Since the outbreak of COVID-19 began in late 2019, the virus has impacted every

facet of the lives of people all over the world—in the United States it has taken nearly 430,000 lives, shuttered businesses, caused workforce reductions, closed schools and offices, and changed the way that people interact with one another in their personal and professional lives.[i]  Unsurprisingly, COVID-19 has also impacted government procurements and bid protests.

On at least three occasions in 2020, the Government Accountability Office (the “GAO”) and the United States Court of Federal Claims considered the impacts of COVID-19 on pending procurements.  These decisions illustrate that COVID-19 can be a factor in defining the requirements of a solicitation, in preparing proposals, and in agency decisions to “override” the Competition in Contracting Act (“CICA”) stay of performance triggered by a GAO protest.  COVID-19 will likely continue to have a significant influence on procurements for the foreseeable future.  Given this, contractors should be mindful of the way in which COVID-19 can influence procurement decisions and bid protest outcomes.

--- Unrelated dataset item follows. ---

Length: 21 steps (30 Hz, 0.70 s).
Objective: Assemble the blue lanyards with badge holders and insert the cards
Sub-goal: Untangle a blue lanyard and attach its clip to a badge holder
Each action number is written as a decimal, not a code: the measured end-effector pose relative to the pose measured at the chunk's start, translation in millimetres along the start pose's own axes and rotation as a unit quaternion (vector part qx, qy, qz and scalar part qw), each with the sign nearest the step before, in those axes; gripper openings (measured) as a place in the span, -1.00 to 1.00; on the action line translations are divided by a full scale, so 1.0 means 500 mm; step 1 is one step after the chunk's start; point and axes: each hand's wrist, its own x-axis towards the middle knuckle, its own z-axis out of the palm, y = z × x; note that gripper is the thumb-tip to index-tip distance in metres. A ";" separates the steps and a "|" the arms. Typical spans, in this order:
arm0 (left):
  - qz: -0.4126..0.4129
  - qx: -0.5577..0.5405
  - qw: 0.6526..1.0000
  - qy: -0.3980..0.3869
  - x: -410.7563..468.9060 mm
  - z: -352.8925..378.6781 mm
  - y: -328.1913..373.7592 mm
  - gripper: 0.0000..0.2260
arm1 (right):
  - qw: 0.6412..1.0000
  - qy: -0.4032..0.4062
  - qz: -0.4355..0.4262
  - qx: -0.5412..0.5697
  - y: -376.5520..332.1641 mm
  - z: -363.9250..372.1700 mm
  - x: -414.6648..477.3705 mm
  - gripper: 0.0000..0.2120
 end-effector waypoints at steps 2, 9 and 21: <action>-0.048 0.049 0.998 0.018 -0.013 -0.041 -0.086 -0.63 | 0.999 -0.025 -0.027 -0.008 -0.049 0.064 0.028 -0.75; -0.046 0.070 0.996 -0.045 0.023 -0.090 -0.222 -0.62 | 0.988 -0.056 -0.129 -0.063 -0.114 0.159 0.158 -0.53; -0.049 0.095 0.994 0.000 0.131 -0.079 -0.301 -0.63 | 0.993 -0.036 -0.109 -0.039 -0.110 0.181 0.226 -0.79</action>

Agency’s Downgrade of a Proposal that Did Not Account For the Impact of COVID-19 Was Reasonable

In Glocoms v. United States, the protester, Glocoms, Inc., challenged the Army’s best value award of a food service workers’ contract to Dilligas Corp.[ii]  Among the matters at issue in the protest was the solicitation’s requirement that offers include “a mission-essential contractor services plan,” containing each offeror’s strategy, consistent with Defense Federal Acquisition Regulation Supplement (“DFARS”) 252.237-7024, for continuity of essential contractor services during an extended event.[iii]  According to that regulation, such plans must address:  the “challenges associated with maintaining essential contractor services during an extended event;” the lag between “initiation of the acquisition of essential personnel and resources and their actual availability on site;” the requirements “for the identification, training, and preparedness of personnel;” “alert and notification procedures for mobilizing identified ‘essential contractor service’ personnel;” and an “approach for communicating expectations to contractor employees regarding their roles and responsibilities during a crisis.”[iv]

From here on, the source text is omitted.